* TASK TO COMPLETE *
Each line that contains "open" needs to be copied from the listing.

* DATASET EXTRACT *

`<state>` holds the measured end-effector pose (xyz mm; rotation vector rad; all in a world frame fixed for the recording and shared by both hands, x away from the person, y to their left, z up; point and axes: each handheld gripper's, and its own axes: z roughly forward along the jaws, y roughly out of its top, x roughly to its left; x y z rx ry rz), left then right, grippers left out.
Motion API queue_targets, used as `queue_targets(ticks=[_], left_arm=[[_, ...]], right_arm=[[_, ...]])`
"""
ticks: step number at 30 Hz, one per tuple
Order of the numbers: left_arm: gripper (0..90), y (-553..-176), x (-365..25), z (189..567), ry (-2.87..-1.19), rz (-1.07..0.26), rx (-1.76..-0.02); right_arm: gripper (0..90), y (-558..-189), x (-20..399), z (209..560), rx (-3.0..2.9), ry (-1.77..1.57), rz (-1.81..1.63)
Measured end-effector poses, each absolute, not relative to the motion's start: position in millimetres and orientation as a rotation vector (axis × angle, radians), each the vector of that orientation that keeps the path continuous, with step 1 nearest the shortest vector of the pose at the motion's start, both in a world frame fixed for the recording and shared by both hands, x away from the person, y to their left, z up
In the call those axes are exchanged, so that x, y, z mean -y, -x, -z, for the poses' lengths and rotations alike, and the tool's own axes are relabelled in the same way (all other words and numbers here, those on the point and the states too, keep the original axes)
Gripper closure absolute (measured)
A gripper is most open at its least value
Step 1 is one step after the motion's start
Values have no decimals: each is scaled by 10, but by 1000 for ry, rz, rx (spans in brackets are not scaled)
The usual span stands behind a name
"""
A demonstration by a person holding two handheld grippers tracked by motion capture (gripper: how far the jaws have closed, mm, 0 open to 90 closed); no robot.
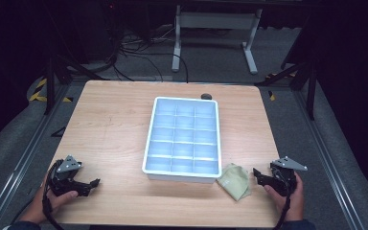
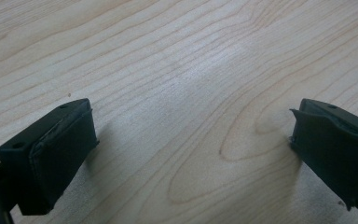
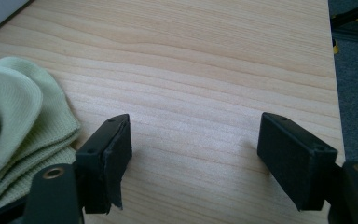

* TASK OUTPUT *
A gripper is most open at its least value
A demonstration by a person holding two handheld grippers tracked by motion capture (gripper: how far the jaws have closed, mm, 0 open to 90 closed); no robot.

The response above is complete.